> [WHAT TO WORK ON]: Only one stretch of the data below is wanted: the lines starting at the one with "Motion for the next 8" and ending at the one with "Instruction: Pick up", both included, given again exactly.

━━━━━━━━━━

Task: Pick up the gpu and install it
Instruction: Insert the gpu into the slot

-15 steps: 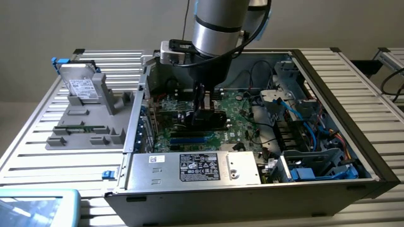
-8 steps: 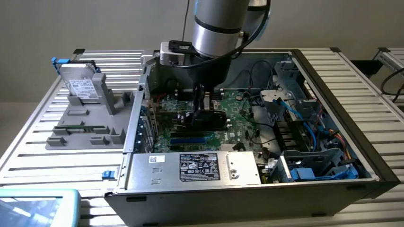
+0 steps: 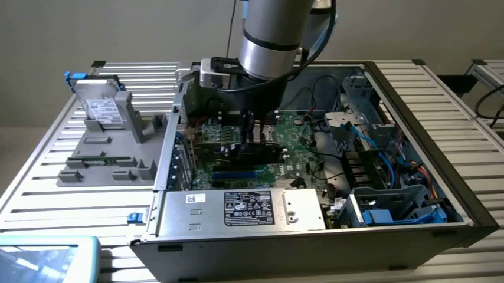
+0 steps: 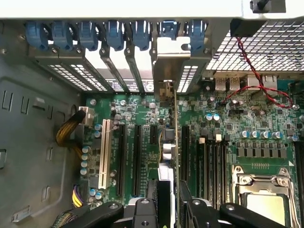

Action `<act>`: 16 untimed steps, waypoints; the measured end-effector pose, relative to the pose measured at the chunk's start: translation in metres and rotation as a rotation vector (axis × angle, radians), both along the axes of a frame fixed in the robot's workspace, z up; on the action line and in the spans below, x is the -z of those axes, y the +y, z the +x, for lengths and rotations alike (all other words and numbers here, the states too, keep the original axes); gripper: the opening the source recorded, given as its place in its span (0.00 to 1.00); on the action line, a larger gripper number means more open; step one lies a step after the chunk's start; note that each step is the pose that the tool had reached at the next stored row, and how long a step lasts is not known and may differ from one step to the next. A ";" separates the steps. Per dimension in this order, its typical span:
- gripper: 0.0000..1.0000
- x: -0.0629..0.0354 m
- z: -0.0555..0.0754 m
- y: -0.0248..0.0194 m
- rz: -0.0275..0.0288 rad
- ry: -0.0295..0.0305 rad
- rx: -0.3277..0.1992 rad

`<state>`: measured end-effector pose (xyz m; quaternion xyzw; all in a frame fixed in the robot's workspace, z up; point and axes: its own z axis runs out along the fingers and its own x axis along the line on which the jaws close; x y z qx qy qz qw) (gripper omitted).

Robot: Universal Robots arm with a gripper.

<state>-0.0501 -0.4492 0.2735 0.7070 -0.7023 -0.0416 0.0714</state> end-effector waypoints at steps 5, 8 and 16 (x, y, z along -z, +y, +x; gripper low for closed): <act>0.29 0.0047 0.000 -0.0009 0.0112 0.0047 0.005; 0.29 0.0066 -0.002 -0.0021 0.0170 0.0047 0.006; 0.29 0.0100 -0.004 -0.0061 0.0198 0.0046 0.006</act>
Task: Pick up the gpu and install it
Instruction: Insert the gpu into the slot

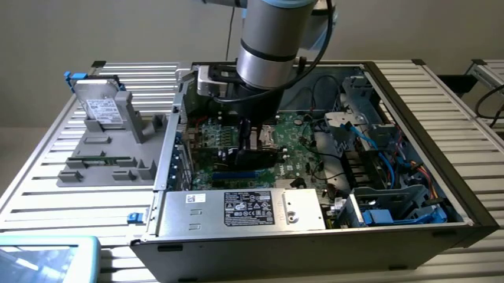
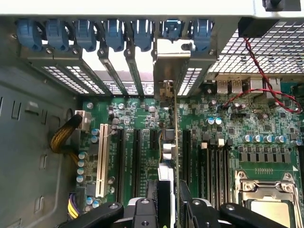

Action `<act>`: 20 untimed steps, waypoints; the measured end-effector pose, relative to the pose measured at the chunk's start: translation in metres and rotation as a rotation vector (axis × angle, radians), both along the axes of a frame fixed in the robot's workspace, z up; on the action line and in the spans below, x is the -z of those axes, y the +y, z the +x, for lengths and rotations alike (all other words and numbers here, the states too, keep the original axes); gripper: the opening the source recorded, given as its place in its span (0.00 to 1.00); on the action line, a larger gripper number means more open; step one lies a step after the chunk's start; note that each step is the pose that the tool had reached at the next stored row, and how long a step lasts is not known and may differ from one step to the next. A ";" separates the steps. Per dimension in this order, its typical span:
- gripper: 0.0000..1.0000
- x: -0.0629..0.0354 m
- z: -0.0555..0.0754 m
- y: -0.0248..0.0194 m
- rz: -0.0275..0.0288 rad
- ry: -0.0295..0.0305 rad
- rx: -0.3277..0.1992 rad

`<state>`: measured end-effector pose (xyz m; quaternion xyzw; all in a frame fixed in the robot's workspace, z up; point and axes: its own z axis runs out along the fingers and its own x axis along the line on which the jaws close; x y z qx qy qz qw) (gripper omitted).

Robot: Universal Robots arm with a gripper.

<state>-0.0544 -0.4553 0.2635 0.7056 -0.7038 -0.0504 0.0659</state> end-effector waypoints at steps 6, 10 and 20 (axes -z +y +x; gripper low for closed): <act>0.29 0.0017 -0.002 0.0000 0.0000 -0.0010 0.000; 0.29 0.0043 -0.003 0.0000 0.0031 -0.0026 0.000; 0.29 0.0080 -0.005 0.0004 0.0103 -0.0027 0.001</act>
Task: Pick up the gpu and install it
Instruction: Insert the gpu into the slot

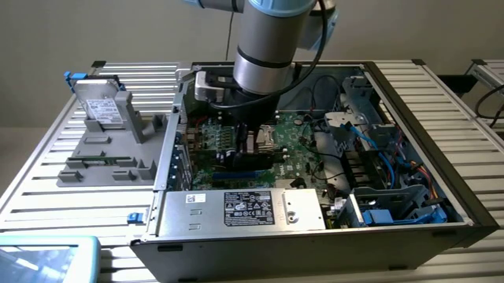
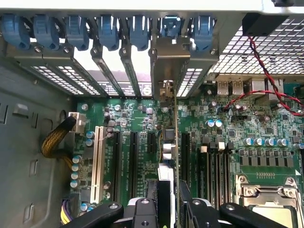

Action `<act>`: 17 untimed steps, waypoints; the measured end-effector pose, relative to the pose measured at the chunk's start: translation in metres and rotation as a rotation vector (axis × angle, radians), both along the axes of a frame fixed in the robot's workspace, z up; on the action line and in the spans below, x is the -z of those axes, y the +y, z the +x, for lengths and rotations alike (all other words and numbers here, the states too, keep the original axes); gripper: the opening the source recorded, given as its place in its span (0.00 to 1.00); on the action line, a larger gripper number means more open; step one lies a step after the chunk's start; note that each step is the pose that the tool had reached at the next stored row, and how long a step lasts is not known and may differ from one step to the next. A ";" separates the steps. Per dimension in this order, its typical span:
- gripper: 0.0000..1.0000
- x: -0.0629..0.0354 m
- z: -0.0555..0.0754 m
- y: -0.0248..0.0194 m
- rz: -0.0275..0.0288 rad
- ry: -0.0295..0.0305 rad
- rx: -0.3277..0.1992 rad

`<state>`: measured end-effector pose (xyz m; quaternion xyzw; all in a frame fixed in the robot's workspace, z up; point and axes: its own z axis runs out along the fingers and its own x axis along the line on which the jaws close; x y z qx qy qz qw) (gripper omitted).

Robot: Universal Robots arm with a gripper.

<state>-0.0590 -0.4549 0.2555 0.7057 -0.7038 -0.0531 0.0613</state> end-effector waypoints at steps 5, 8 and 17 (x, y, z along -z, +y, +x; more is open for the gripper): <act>0.29 0.0004 -0.002 0.0000 0.0007 0.0001 0.000; 0.29 0.0005 -0.002 0.0000 0.0008 0.0000 0.000; 0.29 0.0015 -0.002 0.0005 0.0009 0.0000 0.001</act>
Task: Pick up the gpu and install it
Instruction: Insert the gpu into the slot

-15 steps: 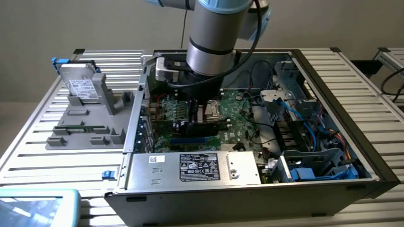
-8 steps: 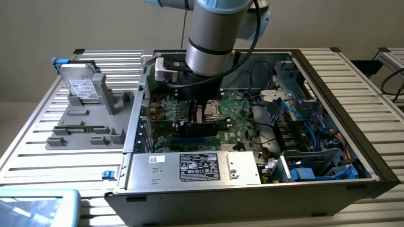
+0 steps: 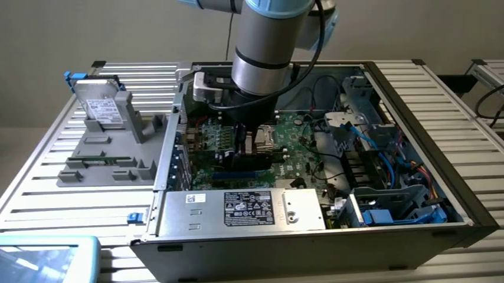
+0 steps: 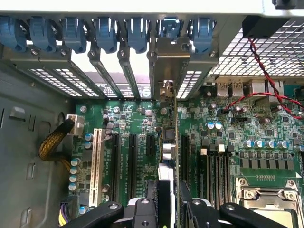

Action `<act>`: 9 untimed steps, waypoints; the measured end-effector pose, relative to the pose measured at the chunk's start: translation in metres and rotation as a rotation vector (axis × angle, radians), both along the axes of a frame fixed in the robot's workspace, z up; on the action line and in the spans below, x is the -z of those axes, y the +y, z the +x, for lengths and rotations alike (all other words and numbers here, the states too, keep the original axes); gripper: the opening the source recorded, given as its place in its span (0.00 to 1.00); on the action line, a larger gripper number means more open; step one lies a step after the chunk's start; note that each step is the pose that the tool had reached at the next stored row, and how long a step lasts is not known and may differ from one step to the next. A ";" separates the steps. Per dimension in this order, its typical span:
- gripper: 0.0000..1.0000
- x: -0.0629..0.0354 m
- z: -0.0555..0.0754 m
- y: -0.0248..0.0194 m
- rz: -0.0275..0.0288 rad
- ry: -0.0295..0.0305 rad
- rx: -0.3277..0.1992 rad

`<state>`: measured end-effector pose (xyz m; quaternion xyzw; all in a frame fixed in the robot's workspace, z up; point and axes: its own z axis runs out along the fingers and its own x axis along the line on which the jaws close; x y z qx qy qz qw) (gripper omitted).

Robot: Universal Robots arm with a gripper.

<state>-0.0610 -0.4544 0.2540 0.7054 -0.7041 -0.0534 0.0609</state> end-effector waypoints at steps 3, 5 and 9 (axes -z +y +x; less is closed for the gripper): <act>0.29 0.0000 0.000 0.0000 -0.0002 0.0001 0.000; 0.29 0.0006 0.000 0.0006 -0.0017 0.0000 0.000; 0.29 0.0015 0.000 0.0007 -0.0031 0.0001 0.000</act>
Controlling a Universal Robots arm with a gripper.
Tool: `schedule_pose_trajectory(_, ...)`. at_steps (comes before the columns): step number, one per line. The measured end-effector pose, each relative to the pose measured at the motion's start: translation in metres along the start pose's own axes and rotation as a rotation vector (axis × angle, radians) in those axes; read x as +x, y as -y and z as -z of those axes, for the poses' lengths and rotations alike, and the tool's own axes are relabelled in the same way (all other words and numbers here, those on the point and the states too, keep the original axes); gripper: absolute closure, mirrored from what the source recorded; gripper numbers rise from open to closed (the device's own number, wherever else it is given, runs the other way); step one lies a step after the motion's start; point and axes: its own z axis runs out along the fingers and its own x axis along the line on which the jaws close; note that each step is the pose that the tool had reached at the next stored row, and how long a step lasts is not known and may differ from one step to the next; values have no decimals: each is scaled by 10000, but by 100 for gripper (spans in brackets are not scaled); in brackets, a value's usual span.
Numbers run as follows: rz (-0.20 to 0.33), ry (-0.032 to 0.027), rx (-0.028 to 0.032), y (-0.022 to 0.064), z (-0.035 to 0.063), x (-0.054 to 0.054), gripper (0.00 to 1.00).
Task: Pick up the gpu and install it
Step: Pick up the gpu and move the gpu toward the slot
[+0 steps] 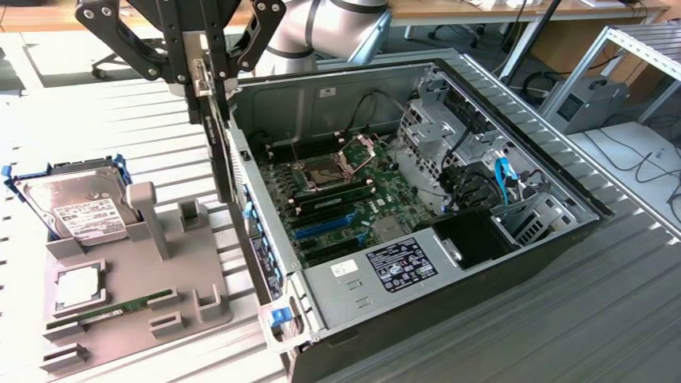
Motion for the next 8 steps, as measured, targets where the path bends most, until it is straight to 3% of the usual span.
schedule_pose_trajectory(8, 5, 11, 168, -3, -5, -36, 74)
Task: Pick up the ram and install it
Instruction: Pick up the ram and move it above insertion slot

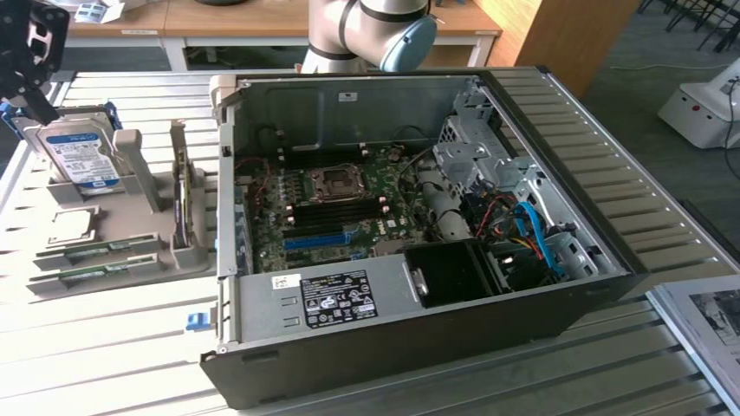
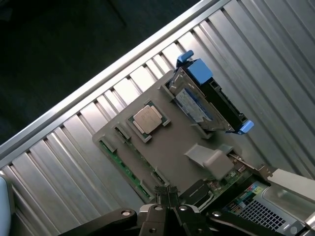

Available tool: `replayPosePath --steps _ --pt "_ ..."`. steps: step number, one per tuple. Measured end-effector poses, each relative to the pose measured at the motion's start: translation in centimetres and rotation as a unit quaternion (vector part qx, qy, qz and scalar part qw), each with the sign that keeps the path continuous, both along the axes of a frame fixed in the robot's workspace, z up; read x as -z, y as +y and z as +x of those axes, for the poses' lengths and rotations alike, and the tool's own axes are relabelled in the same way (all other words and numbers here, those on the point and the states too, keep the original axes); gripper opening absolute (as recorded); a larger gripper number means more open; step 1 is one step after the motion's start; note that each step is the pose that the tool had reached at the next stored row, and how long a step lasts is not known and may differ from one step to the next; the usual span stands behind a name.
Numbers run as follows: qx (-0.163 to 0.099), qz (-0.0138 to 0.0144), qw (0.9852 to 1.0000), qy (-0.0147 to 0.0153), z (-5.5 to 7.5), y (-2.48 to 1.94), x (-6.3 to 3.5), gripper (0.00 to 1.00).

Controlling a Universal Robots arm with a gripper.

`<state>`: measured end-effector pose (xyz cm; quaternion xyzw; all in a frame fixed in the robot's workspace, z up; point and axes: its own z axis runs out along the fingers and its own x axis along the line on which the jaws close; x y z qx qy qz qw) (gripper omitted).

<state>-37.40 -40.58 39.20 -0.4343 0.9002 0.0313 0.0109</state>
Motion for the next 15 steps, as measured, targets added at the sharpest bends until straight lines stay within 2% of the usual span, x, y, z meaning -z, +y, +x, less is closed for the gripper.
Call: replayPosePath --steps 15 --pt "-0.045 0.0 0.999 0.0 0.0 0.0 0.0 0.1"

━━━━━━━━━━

> [EXERCISE RESPONSE]:
Motion for the next 8 steps, as measured, targets where the path bends most, until it is straight to 3% of the usual span.
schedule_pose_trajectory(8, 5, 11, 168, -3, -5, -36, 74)
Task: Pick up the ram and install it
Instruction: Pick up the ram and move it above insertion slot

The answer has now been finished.